Et il explique avec tout un livre, « Le Vatican et la Russie à l’époque de Ratzinger » que le chemin du rapprochement entre les deux Eglises avait commencé des années auparavant, avec la perestroïka, qui avait ouvert la digue dont devait jaillir l’avalanche qui allait conduire en peu de temps au renouveau religieux actuel après soixante-dix ans d’athéisme obligatoire. Et pendant ces dix années, le Préfet de la Congrégation pour la Doctrine de la Foi, le Cardinal Ratzinger, a joué un rôle très important. Le moment était à saisir. L’Église orthodoxe, héritière de la tradition byzantine, avait besoin de la protection de l’État pour devenir le pivot de la société et de l’esprit russes; le Kremlin avait besoin d’une légitimité aux yeux du peuple, qui ne pouvait venir que de la seule institution qui soit restée crédible après l’effondrement de l’URSS. En retour, il y a eu l’établissement de relations diplomatiques entre Rome et Moscou et la reprise de la Commission pour le dialogue entre les deux Églises.
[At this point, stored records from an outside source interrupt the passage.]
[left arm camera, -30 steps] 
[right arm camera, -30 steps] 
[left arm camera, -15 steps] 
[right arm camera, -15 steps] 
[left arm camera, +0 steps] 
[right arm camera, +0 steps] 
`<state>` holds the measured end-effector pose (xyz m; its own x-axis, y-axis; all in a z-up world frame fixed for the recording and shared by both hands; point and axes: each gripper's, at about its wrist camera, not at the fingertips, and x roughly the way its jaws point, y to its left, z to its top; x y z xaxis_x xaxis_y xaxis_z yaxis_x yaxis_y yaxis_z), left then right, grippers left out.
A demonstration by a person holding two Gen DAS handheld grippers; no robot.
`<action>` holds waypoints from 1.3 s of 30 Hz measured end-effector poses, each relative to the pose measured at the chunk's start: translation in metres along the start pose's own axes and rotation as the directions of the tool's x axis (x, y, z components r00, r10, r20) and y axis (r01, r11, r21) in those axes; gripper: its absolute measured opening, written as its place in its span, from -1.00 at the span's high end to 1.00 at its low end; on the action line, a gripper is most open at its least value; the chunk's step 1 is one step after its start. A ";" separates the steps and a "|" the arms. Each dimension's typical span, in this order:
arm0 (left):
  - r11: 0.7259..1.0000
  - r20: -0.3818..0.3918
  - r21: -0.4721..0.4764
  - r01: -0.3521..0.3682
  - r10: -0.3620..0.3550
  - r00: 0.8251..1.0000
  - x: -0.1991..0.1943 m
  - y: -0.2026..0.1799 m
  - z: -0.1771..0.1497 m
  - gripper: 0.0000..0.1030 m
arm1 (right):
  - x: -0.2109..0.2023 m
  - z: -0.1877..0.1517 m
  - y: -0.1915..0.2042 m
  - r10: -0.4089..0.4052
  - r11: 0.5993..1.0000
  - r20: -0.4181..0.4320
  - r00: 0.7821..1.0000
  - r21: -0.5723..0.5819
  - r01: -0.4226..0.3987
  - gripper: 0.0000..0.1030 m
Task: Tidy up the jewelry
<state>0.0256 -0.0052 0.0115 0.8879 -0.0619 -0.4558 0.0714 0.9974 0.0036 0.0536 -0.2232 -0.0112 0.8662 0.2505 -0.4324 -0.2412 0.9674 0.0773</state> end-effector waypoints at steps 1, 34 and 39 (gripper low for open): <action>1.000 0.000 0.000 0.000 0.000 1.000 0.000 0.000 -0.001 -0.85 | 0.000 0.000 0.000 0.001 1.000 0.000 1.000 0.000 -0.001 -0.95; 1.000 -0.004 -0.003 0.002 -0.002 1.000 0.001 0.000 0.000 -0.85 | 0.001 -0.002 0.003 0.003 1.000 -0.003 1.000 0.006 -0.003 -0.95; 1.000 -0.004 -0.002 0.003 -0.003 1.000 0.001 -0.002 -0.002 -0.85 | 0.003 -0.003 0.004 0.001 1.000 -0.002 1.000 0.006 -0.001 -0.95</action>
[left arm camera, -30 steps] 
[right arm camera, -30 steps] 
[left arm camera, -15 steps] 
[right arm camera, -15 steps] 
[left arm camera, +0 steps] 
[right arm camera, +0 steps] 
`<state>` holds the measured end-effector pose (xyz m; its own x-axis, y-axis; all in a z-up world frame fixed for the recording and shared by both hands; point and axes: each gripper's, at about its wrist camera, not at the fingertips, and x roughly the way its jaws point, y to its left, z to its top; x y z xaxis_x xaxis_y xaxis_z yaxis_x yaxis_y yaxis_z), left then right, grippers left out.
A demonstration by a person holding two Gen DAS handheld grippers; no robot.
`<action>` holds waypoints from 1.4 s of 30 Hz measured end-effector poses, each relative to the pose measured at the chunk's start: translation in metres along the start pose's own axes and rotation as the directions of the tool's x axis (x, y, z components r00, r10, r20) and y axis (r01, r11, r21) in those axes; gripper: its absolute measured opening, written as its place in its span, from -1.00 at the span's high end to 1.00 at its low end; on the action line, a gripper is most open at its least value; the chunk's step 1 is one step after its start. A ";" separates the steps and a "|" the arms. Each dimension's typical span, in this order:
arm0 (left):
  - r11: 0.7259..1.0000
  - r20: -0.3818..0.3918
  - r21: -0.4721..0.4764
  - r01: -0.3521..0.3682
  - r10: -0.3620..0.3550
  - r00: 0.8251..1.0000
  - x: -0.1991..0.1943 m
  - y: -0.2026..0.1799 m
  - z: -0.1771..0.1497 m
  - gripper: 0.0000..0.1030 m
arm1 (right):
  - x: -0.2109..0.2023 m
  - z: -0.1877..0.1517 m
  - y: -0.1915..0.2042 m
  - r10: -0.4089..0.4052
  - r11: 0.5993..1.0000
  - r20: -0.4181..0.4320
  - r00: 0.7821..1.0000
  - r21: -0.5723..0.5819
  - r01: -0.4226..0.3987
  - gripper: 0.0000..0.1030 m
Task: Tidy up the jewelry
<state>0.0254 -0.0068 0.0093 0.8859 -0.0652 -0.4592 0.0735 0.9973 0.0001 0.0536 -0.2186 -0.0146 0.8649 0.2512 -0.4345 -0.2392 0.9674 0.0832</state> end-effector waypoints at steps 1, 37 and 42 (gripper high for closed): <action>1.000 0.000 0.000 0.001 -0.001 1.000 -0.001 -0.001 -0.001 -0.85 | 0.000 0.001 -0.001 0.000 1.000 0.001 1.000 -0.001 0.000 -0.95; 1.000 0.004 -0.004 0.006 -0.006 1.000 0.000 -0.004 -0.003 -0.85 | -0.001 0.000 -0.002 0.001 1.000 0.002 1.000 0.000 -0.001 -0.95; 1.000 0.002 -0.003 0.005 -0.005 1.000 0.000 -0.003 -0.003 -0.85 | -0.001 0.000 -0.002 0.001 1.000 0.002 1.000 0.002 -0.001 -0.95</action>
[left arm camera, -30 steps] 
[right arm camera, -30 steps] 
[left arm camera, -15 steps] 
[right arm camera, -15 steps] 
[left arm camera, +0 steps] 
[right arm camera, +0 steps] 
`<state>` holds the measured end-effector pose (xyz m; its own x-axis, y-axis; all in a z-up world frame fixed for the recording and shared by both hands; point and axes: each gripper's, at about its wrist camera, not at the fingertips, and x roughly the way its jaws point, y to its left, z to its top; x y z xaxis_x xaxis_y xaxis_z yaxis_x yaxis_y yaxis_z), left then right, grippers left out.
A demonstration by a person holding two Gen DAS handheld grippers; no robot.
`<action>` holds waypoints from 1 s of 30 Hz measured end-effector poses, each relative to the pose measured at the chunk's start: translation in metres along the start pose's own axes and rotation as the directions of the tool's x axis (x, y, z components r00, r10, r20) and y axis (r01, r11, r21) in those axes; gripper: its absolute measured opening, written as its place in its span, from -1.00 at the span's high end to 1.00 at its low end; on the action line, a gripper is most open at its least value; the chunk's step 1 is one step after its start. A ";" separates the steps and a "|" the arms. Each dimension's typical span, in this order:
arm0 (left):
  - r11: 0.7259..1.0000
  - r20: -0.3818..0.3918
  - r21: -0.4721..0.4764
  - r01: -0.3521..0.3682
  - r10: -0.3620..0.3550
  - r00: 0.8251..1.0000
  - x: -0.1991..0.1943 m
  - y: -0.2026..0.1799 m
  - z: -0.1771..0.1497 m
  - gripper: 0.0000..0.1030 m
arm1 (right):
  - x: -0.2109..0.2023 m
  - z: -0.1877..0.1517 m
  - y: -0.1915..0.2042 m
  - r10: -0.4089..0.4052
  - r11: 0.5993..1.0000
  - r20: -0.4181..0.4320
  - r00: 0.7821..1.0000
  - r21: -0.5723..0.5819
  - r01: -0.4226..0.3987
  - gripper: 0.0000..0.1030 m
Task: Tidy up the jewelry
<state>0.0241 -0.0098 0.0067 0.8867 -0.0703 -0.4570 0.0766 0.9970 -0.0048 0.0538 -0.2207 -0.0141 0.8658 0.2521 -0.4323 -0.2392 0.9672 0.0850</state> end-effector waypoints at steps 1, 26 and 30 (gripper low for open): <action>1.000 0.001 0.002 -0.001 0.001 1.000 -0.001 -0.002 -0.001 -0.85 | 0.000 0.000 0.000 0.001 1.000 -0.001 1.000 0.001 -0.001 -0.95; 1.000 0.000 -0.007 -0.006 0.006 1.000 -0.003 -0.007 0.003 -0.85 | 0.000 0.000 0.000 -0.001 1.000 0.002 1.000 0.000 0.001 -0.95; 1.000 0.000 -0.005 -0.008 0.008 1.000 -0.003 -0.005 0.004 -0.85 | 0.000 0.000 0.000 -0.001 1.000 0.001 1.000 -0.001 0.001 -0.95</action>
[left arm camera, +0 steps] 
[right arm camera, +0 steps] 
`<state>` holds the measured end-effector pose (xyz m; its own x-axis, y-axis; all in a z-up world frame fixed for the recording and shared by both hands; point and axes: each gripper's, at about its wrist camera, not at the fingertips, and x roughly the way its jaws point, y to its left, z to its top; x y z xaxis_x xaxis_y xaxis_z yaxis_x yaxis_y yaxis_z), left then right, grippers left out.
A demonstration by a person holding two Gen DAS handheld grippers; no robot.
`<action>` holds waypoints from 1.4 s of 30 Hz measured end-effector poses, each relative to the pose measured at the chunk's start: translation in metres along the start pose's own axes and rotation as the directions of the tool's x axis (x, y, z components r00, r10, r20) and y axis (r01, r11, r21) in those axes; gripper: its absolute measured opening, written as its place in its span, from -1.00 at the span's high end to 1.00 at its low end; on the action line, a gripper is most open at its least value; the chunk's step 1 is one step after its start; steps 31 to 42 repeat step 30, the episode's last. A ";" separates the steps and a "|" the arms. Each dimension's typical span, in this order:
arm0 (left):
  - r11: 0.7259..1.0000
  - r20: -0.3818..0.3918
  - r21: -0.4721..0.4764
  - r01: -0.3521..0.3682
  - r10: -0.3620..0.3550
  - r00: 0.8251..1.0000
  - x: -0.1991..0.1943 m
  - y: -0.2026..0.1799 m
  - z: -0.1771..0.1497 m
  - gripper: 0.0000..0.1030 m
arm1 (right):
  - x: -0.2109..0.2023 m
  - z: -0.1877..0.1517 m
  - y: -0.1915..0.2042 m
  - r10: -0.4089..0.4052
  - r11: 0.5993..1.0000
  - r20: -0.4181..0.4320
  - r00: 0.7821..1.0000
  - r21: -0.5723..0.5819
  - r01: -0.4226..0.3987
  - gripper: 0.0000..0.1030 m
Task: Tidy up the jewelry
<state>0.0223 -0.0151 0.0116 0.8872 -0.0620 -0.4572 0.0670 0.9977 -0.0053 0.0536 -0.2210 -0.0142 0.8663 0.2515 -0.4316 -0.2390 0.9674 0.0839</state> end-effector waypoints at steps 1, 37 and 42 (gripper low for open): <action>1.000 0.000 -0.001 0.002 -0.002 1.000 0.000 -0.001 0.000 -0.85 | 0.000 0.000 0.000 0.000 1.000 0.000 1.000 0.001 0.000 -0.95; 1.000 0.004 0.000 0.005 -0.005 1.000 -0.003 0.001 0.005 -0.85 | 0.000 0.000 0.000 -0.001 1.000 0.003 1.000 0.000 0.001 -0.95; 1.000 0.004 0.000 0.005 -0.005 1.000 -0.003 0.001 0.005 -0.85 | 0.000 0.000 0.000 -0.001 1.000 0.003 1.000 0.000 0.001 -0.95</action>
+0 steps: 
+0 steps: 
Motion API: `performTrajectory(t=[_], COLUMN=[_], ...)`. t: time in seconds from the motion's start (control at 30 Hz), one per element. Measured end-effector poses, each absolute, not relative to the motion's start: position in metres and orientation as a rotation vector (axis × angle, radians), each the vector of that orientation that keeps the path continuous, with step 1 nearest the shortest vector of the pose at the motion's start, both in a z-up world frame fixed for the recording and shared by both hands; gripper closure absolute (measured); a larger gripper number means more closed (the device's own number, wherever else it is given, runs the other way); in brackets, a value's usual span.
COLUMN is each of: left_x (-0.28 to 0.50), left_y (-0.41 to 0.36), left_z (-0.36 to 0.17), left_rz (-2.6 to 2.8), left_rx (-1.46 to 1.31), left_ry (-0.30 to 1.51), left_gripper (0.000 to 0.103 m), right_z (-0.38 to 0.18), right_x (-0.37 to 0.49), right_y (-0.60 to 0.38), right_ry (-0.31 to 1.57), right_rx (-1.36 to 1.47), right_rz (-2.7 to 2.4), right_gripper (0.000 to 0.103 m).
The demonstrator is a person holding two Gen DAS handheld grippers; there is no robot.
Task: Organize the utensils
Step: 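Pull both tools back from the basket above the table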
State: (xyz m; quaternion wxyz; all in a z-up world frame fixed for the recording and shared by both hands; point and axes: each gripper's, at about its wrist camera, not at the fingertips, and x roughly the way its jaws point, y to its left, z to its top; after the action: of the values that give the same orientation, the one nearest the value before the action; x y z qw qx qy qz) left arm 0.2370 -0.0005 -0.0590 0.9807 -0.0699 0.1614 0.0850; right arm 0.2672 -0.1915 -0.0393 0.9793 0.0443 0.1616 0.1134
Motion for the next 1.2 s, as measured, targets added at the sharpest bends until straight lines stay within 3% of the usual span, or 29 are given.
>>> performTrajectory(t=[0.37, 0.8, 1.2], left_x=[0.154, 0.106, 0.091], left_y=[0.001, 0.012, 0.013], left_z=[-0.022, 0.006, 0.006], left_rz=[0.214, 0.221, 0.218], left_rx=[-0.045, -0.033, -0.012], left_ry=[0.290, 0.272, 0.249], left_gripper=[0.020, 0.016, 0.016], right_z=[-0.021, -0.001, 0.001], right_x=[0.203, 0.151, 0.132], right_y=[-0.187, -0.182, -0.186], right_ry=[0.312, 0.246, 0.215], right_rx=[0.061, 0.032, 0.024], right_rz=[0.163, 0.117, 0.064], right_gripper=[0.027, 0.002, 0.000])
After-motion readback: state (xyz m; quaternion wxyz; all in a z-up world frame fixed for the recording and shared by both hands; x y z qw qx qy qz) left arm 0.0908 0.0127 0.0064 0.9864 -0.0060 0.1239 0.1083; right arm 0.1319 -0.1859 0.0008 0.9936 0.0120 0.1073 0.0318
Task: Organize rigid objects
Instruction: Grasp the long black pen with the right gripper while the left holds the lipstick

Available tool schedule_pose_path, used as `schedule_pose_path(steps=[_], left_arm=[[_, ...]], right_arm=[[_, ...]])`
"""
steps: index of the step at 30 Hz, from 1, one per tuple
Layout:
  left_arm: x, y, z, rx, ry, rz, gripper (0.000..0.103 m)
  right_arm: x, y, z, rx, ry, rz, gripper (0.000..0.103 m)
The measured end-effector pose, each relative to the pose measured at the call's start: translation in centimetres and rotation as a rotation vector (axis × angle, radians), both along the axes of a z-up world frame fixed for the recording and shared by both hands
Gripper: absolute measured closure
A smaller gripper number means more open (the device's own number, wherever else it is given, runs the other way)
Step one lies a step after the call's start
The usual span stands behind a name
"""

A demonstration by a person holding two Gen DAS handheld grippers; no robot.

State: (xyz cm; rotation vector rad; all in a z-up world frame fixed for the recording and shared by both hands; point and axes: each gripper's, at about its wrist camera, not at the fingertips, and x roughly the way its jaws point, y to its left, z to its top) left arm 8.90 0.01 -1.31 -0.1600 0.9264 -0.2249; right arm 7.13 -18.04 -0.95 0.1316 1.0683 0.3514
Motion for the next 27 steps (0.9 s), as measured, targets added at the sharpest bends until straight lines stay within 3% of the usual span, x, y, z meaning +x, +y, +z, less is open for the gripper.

Ratzinger, aujourd’hui Benoît XVI, avait un train d’avance avec la sensibilité russe : il n’était pas polonais comme son prédécesseur et montrait un amour pour la liturgie traditionnelle qui le rapprochait du goût orthodoxe. Des mesures concrètes comme le frein à l’action des missionnaires polonais sur le sol russe et des mesures morales comme la condamnation du relativisme et l’insistance sur les racines chrétiennes de l’Europe firent de lui, aux yeux des orthodoxes, un allié face aux défis contemporains. Dans la voie de l’œcuménisme, les orthodoxes restent encore les premiers interlocuteurs, car plus proches de l’Église latine.

La critique de Benoît XVI de la mondialisation comprise comme idéologie et opposition historique à un monde unipolaire, ainsi que la position plus prudente sur l’expansion des gréco-catholiques en Ukraine (question qui reste sensible) ont convaincu Poutine de soutenir de tout son poids la « sainte alliance » (définition du vaticaniste Sandro Magister) entre les deux Eglises et de relancer ce dialogue qui sous le pontife polonais risquait de devenir « un gel œcuménique ». N’oublions pas le lien étroit entre l’Église et l’État en Russie. Avec le nouveau climat créé par le pape Ratzinger, le Kremlin approuva l’échange d’ambassadeurs entre la Fédération de Russie et le Vatican. Nous verrons quels seront les développements de cette histoire.